※新+臨(→静)




そのとき、岸谷新羅は自宅のソファに深く腰を掛け直しながら思ったことを口にするということはしなかった。彼の目の前には黒が居座っていた。黒といっても、彼の愛するデュラハンのことではなく、そもそも彼女には居座るなどという表現は使わないのだが、中学時代からの友人が、折原臨也が、優雅に腰掛けて紅茶を嗜んでいた。彼は何をしにきたのだろうか、喉奥に蹲る空気の塊を静かに吐き出してみると、かちゃりとカップとソーサーの鳴く音が聞こえる。にっこりと笑った黒の口許には、確かな歪みが産まれていた。

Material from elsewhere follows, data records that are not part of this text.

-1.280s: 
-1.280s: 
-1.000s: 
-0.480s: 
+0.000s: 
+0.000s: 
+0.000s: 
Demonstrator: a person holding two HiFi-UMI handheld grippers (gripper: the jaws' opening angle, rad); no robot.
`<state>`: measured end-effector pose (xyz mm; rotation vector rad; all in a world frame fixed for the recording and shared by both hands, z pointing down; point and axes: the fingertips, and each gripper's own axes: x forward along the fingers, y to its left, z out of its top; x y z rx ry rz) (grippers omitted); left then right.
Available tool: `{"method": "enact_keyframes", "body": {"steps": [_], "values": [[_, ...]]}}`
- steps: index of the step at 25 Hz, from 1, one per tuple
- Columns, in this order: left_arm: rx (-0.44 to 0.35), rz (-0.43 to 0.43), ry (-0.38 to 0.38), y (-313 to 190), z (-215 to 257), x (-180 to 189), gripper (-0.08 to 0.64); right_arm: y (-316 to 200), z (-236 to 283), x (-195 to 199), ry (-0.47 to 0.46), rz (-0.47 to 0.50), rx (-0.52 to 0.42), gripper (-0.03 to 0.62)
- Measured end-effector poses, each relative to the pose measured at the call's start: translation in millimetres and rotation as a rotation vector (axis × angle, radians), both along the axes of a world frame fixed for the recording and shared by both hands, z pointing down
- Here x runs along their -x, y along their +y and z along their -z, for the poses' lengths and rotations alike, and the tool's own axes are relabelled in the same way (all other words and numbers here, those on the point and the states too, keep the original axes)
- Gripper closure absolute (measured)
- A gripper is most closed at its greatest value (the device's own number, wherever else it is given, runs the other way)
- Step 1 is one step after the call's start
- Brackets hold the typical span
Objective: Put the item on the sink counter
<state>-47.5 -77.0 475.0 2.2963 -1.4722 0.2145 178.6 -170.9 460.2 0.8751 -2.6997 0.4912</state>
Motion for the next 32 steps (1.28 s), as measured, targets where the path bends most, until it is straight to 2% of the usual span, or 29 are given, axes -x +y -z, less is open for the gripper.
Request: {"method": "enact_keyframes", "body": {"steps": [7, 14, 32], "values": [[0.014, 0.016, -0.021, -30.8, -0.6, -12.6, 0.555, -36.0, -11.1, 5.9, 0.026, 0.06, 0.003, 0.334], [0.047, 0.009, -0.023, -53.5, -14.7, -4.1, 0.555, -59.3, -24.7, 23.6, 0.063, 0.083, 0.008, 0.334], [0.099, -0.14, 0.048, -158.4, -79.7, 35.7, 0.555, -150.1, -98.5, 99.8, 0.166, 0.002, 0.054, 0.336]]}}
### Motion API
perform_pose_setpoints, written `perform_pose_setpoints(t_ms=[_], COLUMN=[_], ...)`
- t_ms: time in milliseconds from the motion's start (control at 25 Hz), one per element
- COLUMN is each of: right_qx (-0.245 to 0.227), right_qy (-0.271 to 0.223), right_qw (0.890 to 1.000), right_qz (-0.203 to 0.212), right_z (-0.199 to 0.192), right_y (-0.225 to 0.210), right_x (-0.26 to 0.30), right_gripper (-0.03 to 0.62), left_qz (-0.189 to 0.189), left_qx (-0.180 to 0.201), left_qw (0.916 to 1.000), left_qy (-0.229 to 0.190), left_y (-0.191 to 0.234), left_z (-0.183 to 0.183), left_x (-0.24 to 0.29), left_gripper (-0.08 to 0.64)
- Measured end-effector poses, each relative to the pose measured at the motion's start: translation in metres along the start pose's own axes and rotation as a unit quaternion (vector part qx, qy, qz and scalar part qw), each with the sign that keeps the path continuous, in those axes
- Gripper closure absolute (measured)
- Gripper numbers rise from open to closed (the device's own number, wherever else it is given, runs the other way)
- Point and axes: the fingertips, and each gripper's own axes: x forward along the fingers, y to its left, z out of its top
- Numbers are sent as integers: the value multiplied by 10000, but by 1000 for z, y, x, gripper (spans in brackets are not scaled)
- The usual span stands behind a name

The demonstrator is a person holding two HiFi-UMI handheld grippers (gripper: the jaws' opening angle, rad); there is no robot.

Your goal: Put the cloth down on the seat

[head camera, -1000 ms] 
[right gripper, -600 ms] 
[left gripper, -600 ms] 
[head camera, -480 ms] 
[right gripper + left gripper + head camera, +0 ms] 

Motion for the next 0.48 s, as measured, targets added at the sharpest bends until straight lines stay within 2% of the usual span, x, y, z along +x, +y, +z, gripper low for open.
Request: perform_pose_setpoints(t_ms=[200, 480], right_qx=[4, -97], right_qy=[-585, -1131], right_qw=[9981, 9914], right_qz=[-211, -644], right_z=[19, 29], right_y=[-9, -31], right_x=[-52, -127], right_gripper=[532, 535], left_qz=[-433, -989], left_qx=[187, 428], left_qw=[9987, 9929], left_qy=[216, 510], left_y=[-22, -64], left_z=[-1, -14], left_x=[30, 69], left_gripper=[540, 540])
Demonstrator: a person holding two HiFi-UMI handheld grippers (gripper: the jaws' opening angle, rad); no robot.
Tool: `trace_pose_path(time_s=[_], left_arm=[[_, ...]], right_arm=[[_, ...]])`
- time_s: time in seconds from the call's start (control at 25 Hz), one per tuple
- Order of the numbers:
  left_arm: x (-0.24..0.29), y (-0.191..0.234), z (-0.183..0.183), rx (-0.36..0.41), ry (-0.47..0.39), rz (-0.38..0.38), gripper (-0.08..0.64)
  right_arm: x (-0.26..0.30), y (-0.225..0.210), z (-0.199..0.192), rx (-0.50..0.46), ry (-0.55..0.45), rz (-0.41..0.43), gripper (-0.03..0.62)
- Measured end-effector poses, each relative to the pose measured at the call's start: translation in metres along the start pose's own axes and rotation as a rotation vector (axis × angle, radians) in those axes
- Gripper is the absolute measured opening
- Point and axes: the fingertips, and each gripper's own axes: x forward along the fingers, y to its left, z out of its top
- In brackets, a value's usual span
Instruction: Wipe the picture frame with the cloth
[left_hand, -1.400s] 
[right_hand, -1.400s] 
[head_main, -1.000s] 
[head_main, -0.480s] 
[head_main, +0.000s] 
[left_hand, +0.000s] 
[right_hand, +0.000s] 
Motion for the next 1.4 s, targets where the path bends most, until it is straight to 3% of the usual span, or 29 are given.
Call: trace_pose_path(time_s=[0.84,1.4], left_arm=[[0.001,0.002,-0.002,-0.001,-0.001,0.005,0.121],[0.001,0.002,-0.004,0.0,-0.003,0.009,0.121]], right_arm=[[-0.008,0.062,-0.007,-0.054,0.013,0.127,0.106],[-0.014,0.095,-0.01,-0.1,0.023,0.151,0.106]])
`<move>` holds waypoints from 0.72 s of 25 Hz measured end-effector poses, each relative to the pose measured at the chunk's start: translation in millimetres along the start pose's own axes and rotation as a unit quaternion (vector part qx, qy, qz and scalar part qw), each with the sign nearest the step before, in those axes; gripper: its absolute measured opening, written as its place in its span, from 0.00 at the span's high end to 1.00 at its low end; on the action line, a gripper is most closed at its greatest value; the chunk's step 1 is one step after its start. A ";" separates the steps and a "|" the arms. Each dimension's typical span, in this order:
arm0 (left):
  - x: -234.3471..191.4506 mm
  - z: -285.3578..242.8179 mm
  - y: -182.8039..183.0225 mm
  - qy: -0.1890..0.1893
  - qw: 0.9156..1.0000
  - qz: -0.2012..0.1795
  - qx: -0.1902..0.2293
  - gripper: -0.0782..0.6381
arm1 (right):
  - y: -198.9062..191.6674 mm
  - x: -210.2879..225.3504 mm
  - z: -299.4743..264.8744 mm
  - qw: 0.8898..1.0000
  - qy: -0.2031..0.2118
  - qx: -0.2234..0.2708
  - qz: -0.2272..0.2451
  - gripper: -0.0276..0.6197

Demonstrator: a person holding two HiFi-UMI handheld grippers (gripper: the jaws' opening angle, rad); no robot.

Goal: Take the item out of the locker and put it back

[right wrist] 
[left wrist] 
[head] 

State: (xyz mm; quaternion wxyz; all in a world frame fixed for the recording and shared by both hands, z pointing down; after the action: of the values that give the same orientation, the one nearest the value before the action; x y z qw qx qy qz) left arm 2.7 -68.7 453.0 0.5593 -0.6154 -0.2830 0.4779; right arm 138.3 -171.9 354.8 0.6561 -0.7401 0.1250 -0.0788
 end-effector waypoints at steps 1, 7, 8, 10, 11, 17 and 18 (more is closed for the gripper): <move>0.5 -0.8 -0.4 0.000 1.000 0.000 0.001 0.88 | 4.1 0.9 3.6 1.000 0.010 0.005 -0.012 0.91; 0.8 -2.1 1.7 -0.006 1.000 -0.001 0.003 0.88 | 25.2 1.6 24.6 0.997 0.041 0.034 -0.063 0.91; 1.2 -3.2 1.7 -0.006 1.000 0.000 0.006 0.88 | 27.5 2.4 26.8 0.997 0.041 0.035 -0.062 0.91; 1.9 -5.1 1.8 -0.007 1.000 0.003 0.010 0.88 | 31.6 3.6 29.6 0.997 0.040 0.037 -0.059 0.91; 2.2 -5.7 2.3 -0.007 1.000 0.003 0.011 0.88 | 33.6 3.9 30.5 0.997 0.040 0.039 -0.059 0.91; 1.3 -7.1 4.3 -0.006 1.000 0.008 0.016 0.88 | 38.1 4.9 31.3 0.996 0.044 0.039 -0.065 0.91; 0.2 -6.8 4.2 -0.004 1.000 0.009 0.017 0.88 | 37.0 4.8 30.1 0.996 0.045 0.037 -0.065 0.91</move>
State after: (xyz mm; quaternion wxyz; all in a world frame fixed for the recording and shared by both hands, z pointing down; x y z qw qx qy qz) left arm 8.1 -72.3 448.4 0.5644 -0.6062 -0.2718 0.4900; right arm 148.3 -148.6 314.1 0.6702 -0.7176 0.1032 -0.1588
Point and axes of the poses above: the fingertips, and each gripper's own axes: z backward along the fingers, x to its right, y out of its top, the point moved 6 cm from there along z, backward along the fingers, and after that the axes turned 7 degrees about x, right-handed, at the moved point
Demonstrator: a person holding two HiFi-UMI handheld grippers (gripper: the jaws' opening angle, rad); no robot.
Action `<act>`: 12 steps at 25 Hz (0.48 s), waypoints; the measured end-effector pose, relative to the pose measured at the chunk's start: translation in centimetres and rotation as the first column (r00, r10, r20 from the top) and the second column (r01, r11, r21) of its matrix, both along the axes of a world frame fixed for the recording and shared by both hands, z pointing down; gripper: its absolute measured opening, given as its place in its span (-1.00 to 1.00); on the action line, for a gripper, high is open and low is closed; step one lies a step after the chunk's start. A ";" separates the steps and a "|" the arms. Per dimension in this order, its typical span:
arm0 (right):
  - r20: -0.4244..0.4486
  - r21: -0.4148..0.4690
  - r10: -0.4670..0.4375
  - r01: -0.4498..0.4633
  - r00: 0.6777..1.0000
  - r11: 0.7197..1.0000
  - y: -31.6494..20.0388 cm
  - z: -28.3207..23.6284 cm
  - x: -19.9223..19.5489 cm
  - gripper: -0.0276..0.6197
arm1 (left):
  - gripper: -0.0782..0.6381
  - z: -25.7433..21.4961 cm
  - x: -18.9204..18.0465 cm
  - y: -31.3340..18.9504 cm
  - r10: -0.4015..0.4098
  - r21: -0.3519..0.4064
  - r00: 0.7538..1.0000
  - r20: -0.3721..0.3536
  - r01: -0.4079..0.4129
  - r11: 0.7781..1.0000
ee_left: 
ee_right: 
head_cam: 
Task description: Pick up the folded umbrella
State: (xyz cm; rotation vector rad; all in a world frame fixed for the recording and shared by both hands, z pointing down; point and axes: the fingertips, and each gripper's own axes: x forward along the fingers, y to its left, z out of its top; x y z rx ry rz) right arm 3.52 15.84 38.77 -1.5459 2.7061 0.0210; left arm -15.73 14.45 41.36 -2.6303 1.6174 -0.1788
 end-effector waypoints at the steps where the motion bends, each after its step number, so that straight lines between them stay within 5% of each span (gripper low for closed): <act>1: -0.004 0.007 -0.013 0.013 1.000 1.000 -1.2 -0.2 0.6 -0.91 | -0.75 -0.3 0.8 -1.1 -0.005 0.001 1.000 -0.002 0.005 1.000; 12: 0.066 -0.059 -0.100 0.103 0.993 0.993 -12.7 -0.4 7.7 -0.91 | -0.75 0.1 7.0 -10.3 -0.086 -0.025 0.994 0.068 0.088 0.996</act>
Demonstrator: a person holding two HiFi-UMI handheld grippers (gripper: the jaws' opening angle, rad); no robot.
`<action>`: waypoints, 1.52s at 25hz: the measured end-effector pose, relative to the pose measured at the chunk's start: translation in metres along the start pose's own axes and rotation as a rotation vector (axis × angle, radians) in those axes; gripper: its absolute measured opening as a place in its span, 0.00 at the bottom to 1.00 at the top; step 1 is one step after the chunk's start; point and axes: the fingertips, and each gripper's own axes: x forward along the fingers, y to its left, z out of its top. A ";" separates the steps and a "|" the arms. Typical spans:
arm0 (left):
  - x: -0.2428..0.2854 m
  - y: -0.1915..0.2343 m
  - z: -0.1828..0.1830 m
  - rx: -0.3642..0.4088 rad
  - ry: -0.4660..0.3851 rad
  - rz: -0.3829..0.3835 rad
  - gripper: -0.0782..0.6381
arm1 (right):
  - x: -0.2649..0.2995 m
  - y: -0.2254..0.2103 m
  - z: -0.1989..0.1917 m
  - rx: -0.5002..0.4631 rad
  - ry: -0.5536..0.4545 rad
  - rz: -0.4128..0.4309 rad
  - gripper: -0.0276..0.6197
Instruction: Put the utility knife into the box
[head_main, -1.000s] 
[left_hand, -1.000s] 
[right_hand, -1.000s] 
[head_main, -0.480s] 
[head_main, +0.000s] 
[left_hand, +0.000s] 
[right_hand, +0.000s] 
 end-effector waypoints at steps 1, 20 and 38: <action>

「溜め息なんて吐くなよ。せっかく友人が遊びに来たのにねえ」
「頼んでないよ、まったく。わざわざセルティに仕事を与えて、しかも手間のかかる…、何しに来たんだい」
「相談だよ、俺の愛する友人」


相談だと戯言を吐き出す口を紅茶で潤して、彼は大きく腕を広げた。相談だと、この男が。人間の屈辱をこよなく愛し、平穏を睥睨して歪みに愛された感情を孕んだ、この男が。部屋の空気が澱んでしまったように濁るこの空間を無理やり躰に馴染ませて、新羅は口許に笑みを貼り付けたまま、ろくなことは無いなと臨也を見据えた。するとその視線に気付いたのだろうか、臨也は口許をさらに歪ませてくつくつと肩を揺らすと、重い空気の霧を吹き払うように声を続ける。


「睨むなよ、新羅。ただの愚痴だ、聞いてくれ」
「…、私に話す必要があるのかい?」
「きみが一番話しやすいんだ、友人だからねえ」


そして堰をきったように、話す、話す、話す。最近新しい遊びにはまっているんだとか、またシズちゃんにだとか、やさしい手を差し伸べて笑顔の裏で舌を出していても、それでも俺は人間を愛しているんだよとか、内容は舌を吐いて罵りたくなるようなものだと新羅は思った。そしてすっかり冷めてしまった紅茶に手を伸ばしてその水面に映る自分の顔を見詰めて、時々、臨也の話す声の調子が変わるその時を観察していた。それは例えば、夏至と冬至の昼の長さだとか、晴天と雨天の雲の様子だとか、そんな明らかなものではなく、敢えて言うならば、大陸が一日に動く距離や数秒の時間のずれなど、とても些細で小さなことだった。けれど気付いてしまったのだ、その違いに。新羅は、その原因になる話の内容にも驚いたが、そんな些細な変化に気付いている自分に何より驚いていたのかもしれない。十年以上知り合いでいるが、時間の流れは怖いものだと。


「…臨也。きみは気が付いているの?」


そうして冷静になって考えてみれば、ひどく滑稽にも思えてくるものだった。その男の話になると決まって声の調子が変わり、これまで関わった人間の血に染まったような赤目は愛おしさであまく滲み、脊髄から纏う空虚が生まれ変わっていくのだ。すべて解ってしまっていた。それは自分が愛しい愛しいデュラハンに抱くような感情に似ているからか、それとも。新羅は笑みがこぼれそうになる口許を必死に押し殺して、脳裏に浮かぶ愛おしい黒を掻き抱いた。


「好きなんだね、きみは。静雄のことが、この地球上のどの生物よりも」


そう言って脚を組み直す動作をしている間に、首許に侵食する無機質の冷たさを感じて、どうしようもなく笑ってしまいたくなる。だって、ナイフを突きつけて脅かしてみせるその行為の裏の心理もわかってしまうんだ。馬鹿な男だと思った。そのナイフの切っ先も、びちゃびちゃに浸ってしまっているんだろう、きっと、恋という、何よりも拙くておもい、傲慢な鎖の海底に。


「恋慕に犯されて仕舞ったんだよ。きみの猛禽のようなそのひとみは。そうだろう、臨也」


ははは、なんだいその顔は。セルティや静雄にも見せてあげたいくらいだよ。振り返った新羅の視細胞を占領した、あの、折原臨也の顔と言ったら。